Frailty and sarcopenia are overlapping concepts that are common in older adults.³⁶⁾ In particular, sarcopenia is a syndrome characterized by a lower muscle mass, quality, and strength.³⁶⁾ Although there are numerous causes of sarcopenia, gut microbiota can affect skeletal muscle homeostasis through microbiota-induced metabolites, suggesting a possible biological basis toward the onset of sarcopenia.³⁷⁾ Adequate control of the gut microbiome is required to prevent sarcopenia because the gut microbiome may be involved in the physiopathological mechanism of sarcopenia. The gut microbiome plays a crucial role in determining skeletal muscle mass, muscle structure, and muscle function.^20,³⁸⁾ Mice with sarcopenia have gut microbiome characteristics distinct from those of normal mice.^20,³⁹⁾ SCFA producers, such as Faecalibacterium, Clostridium XIVa, and Butyricicoccus, are positively correlated with skeletal muscle mass. The microbiome can also contribute to muscle anabolism.³⁹⁾ The circulation of SCFA byproducts of the gut microbiome, especially butyrate, in the body can positively influence skeletal muscle mass and function by regulating insulin sensitivity and inflammatory signals.⁴⁰⁾ Furthermore, imbalances in the gut microbiome arise with age, which can cause a syndrome called ‘leaky gut’, in which gut microbiota can pass into the blood and promote inflammation. The activation of inflammation can inhibit the synthesis of skeletal muscle.⁴⁰⁾ A previous study analyzing the serum microbiomes of younger (20–35 years) and older (60–75 years) participants revealed a higher abundance of Bacteroidetes phylum than that in older participants.
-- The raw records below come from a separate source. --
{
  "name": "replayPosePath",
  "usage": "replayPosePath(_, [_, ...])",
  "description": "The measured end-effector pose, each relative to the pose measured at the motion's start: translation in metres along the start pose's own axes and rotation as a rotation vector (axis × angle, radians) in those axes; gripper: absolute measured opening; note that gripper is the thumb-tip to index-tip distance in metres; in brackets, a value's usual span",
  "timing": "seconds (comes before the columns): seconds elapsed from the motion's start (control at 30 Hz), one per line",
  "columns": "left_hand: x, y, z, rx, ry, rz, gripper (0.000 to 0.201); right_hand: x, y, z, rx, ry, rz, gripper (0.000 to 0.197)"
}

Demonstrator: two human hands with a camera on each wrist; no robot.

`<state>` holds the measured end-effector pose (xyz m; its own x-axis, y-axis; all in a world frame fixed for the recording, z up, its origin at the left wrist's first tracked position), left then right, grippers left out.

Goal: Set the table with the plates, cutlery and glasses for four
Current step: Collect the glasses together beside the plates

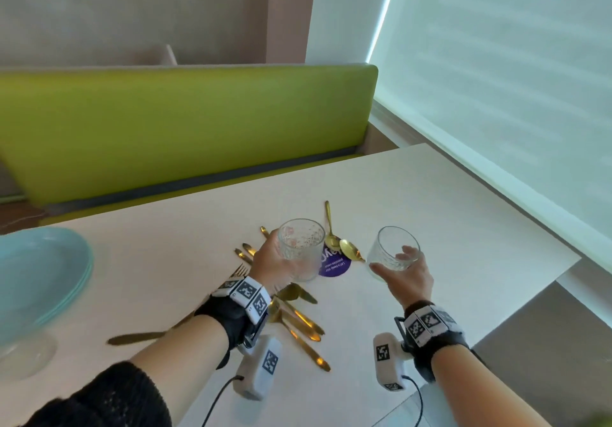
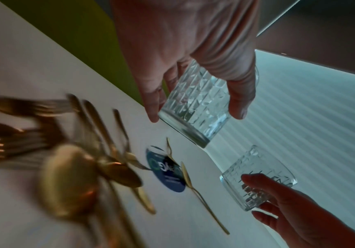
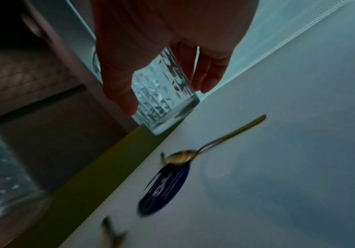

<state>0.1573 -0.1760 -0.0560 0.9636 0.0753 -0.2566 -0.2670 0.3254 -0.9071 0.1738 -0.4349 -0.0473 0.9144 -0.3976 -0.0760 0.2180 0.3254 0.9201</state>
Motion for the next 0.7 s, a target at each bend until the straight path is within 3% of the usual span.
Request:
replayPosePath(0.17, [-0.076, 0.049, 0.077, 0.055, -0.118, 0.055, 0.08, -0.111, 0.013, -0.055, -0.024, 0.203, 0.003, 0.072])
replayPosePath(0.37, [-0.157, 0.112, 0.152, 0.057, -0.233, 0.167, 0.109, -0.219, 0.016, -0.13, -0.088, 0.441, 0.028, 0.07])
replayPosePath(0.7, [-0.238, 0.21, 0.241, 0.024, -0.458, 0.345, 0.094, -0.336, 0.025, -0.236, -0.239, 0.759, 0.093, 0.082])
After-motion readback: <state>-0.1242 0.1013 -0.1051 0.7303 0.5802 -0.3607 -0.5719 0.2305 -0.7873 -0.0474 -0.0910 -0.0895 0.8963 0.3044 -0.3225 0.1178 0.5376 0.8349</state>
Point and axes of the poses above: each hand's wrist, its own x-axis towards the middle knuckle, its own z-axis out of the back of the hand, y = z × x, the point moved 3 cm from there along x, towards the middle knuckle, and after that the axes turned 14 degrees about x, right-handed, at the moved point
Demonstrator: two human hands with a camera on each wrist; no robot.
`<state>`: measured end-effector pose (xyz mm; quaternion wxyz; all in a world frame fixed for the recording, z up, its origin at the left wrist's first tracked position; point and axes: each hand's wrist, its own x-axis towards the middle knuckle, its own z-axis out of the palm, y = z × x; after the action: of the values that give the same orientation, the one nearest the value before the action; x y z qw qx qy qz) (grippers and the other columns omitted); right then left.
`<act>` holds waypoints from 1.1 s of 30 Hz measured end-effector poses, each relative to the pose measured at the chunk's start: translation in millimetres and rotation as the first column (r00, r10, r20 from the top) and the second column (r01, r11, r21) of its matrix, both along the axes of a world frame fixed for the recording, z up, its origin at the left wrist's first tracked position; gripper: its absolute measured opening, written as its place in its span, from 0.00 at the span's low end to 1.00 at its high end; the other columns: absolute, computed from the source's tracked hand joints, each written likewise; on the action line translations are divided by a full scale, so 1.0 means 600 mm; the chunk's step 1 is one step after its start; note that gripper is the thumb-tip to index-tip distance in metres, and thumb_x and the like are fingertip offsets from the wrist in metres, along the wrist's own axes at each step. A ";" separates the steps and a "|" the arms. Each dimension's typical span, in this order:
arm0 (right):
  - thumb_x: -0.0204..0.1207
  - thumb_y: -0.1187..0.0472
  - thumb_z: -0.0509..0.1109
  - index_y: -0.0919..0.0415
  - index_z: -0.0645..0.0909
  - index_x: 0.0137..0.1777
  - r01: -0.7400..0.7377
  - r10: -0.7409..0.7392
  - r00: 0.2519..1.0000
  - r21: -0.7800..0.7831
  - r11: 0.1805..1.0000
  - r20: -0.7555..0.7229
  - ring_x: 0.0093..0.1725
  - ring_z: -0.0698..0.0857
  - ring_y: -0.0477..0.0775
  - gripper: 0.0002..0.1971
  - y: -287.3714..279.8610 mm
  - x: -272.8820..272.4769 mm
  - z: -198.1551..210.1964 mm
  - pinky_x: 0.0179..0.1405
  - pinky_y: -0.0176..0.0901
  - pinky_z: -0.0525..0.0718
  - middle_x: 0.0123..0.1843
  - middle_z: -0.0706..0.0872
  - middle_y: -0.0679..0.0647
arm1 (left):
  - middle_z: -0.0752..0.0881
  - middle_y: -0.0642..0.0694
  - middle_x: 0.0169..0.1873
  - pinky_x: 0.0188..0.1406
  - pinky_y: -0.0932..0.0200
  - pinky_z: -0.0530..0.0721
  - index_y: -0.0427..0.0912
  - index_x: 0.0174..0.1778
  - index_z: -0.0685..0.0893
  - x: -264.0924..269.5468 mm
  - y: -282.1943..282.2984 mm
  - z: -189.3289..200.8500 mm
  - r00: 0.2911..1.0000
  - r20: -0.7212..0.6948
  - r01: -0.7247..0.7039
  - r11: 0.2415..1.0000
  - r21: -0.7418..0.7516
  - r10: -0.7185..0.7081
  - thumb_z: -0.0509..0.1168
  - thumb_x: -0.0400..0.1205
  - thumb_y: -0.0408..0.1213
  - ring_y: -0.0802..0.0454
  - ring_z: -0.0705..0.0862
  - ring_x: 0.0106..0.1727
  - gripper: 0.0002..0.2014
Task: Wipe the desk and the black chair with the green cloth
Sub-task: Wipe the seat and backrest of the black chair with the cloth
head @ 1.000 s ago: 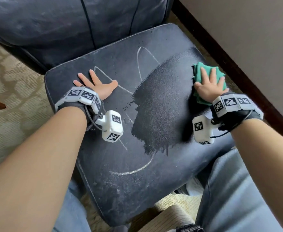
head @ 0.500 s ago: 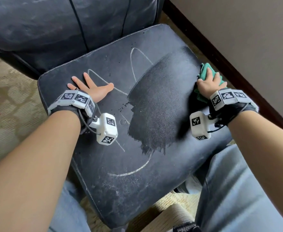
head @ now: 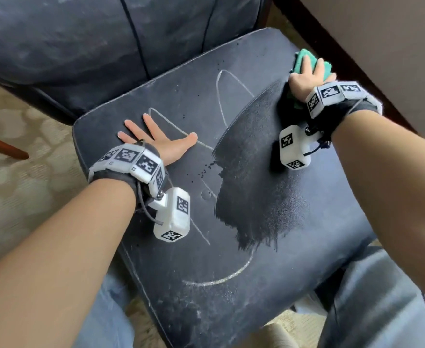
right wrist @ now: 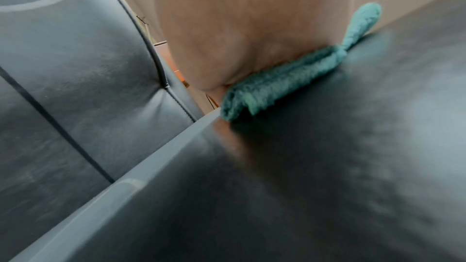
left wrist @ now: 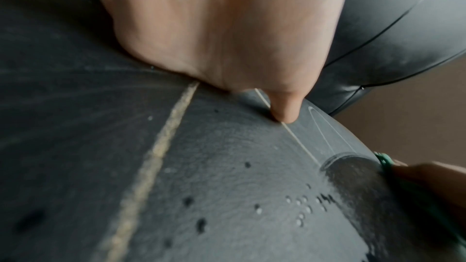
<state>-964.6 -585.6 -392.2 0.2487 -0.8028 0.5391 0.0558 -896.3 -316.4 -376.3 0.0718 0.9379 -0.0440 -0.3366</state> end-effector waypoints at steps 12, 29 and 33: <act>0.84 0.49 0.53 0.34 0.44 0.81 -0.616 0.611 0.765 0.047 0.787 -0.203 0.83 0.41 0.62 0.30 0.089 0.000 0.026 0.79 0.67 0.42 0.85 0.42 0.43 | 0.29 0.39 0.80 0.76 0.32 0.34 0.47 0.82 0.32 -0.005 -0.004 0.004 1.000 -0.003 0.002 1.000 0.009 -0.002 0.58 0.71 0.73 0.32 0.29 0.79 0.57; 0.81 0.63 0.52 0.35 0.44 0.81 -0.490 0.506 0.837 0.129 0.862 -0.209 0.83 0.38 0.67 0.34 0.083 0.030 0.034 0.80 0.59 0.38 0.85 0.38 0.49 | 0.30 0.37 0.80 0.76 0.33 0.37 0.46 0.81 0.31 0.004 0.000 0.005 0.998 -0.002 0.064 0.997 0.035 -0.064 0.56 0.71 0.75 0.32 0.31 0.80 0.57; 0.80 0.61 0.53 0.38 0.50 0.82 -0.321 0.322 0.940 0.033 0.947 -0.111 0.82 0.39 0.69 0.33 0.056 0.079 0.021 0.81 0.57 0.37 0.86 0.42 0.52 | 0.28 0.38 0.80 0.76 0.32 0.36 0.47 0.81 0.30 0.004 0.000 -0.001 0.999 -0.008 0.047 0.999 0.003 -0.047 0.57 0.71 0.74 0.32 0.29 0.79 0.57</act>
<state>-917.4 -552.2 -379.3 0.2105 -0.8737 0.4138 0.1456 -893.6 -316.6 -377.0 0.0627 0.9353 -0.0652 -0.3421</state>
The increase in Bacteroidetes was positively related to the levels of insulin-like growth factor 1 (IGF-1), which can act as an anabolic agent.⁴¹⁾ In contrast, inflammatory biomarkers such as interleukin 6 (IL-6) and tumor necrosis factor (TNF)-alpha are negatively correlated with the abundance of Bacteroidetes.⁴¹⁾

Effect of exercise on the gut-muscle axis

As mentioned earlier, the proportions of bacteria that produce SCFAs are high in the gut microbiomes of centenarians. Older individuals with frailty show reduced representation of SCFA producers (e.g., Faecalibacterium prausnitzii).⁴²⁾ As exercise training can increase the representation of SCFA producers,¹⁵⁾ alteration of gut microbiomes, especially SCFA producers, by exercise may improve physical frailty. Previous studies have shown that moderate-intensity exercise can lead to significant changes in the gut microbiome. For example, the representation of the Butyricimonas, Prevotella, and Akkermansia taxa increase. This can increase biodiversity and promote metabolic activity.^16,⁴³⁾ In addition, adult women with active lifestyles have higher rates of several health-promoting bacteria (Akkermansia, Faecalibacterium, and Roseburia) than do age-matched women.⁴⁴⁾ A recent study reported that athletes are more likely to express bacterial genes associated with SCFA-producing bacteria and carbohydrate amino acid metabolism compared with the general population.³⁴⁾ This may contribute to higher concentrations of acetate, butyrate, and propionate in athletes.¹⁸⁾ These preliminary studies suggest that exercise training may prevent physical frailty by increasing SCFA producers in the gut microbiome.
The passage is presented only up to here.